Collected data

::::::::::

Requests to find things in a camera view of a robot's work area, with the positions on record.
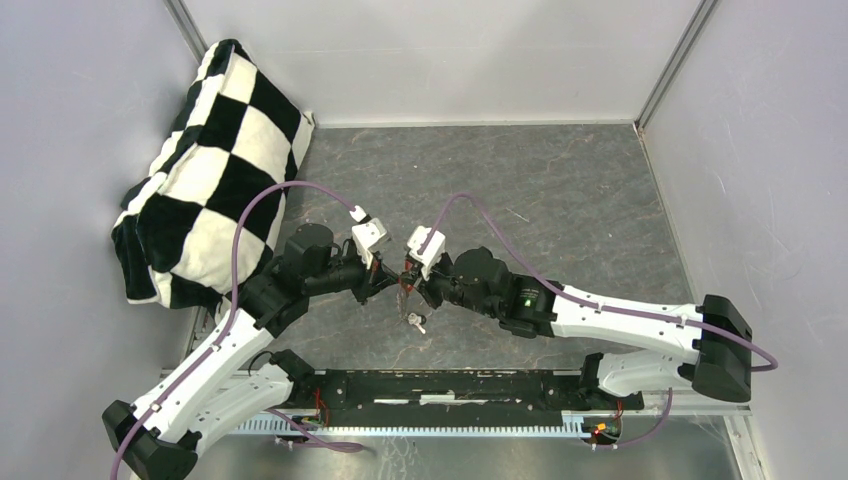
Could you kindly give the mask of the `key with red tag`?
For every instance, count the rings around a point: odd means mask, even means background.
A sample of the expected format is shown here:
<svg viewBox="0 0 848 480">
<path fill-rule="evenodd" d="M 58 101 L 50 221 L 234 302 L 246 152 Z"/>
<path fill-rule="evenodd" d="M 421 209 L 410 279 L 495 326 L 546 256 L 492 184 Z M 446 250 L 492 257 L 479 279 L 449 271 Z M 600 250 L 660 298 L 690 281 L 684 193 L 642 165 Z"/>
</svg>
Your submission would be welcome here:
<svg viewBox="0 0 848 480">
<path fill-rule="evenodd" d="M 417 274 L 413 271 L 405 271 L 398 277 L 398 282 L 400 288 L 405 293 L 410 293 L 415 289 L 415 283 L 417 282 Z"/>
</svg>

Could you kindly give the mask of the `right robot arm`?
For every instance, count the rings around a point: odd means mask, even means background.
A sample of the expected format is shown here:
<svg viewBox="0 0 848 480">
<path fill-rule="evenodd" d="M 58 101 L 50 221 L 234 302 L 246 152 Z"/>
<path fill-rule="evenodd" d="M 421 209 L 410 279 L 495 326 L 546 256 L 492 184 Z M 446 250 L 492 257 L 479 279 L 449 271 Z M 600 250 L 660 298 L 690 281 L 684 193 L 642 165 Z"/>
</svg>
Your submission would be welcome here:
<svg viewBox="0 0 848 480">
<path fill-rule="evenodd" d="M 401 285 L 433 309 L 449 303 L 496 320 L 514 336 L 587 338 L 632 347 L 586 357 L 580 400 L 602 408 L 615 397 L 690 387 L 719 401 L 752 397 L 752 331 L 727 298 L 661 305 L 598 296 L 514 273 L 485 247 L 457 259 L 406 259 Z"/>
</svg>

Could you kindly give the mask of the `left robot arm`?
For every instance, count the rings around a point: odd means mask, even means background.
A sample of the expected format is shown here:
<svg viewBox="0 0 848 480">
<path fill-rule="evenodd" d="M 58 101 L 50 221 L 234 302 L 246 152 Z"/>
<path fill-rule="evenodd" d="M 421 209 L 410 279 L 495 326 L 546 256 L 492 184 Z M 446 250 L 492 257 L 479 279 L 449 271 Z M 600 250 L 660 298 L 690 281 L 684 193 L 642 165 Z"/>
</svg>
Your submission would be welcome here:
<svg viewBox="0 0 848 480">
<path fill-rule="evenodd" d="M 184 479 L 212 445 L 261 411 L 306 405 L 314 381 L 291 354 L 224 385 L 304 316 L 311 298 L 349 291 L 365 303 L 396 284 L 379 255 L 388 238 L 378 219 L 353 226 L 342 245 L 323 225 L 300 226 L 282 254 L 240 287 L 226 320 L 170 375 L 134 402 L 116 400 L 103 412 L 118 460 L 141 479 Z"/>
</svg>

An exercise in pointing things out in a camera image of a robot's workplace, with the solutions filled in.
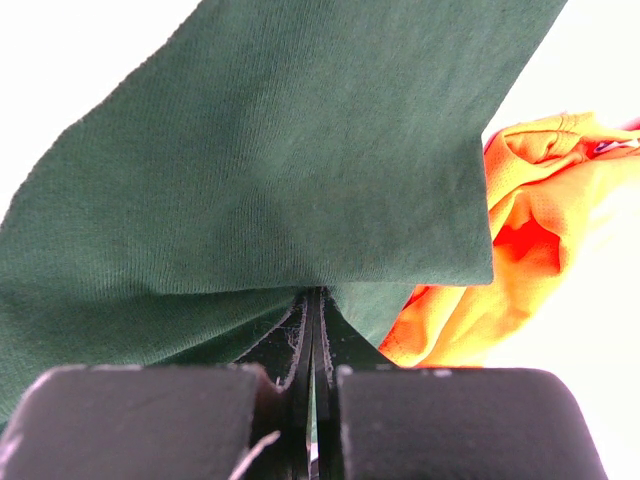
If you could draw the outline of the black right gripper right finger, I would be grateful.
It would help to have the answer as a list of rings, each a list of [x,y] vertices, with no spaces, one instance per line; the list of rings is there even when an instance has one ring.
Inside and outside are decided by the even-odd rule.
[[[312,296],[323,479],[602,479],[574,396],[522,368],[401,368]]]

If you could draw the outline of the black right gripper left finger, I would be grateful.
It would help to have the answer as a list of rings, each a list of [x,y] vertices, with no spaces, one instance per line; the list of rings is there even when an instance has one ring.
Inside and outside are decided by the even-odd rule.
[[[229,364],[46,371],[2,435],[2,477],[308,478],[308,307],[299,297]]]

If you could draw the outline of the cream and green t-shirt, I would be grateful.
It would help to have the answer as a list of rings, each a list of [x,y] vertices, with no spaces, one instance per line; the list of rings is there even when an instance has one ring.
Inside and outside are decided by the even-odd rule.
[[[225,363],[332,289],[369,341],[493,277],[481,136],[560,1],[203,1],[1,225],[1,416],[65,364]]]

::::::::::

→ **Your assignment**
Lines above that contain the string "outline" make up the answer.

→ **Result below**
If you could draw the outline of the black right gripper right finger, I would be grateful.
If you could draw the outline of the black right gripper left finger, I would be grateful.
If you could draw the outline of the cream and green t-shirt, I would be grateful.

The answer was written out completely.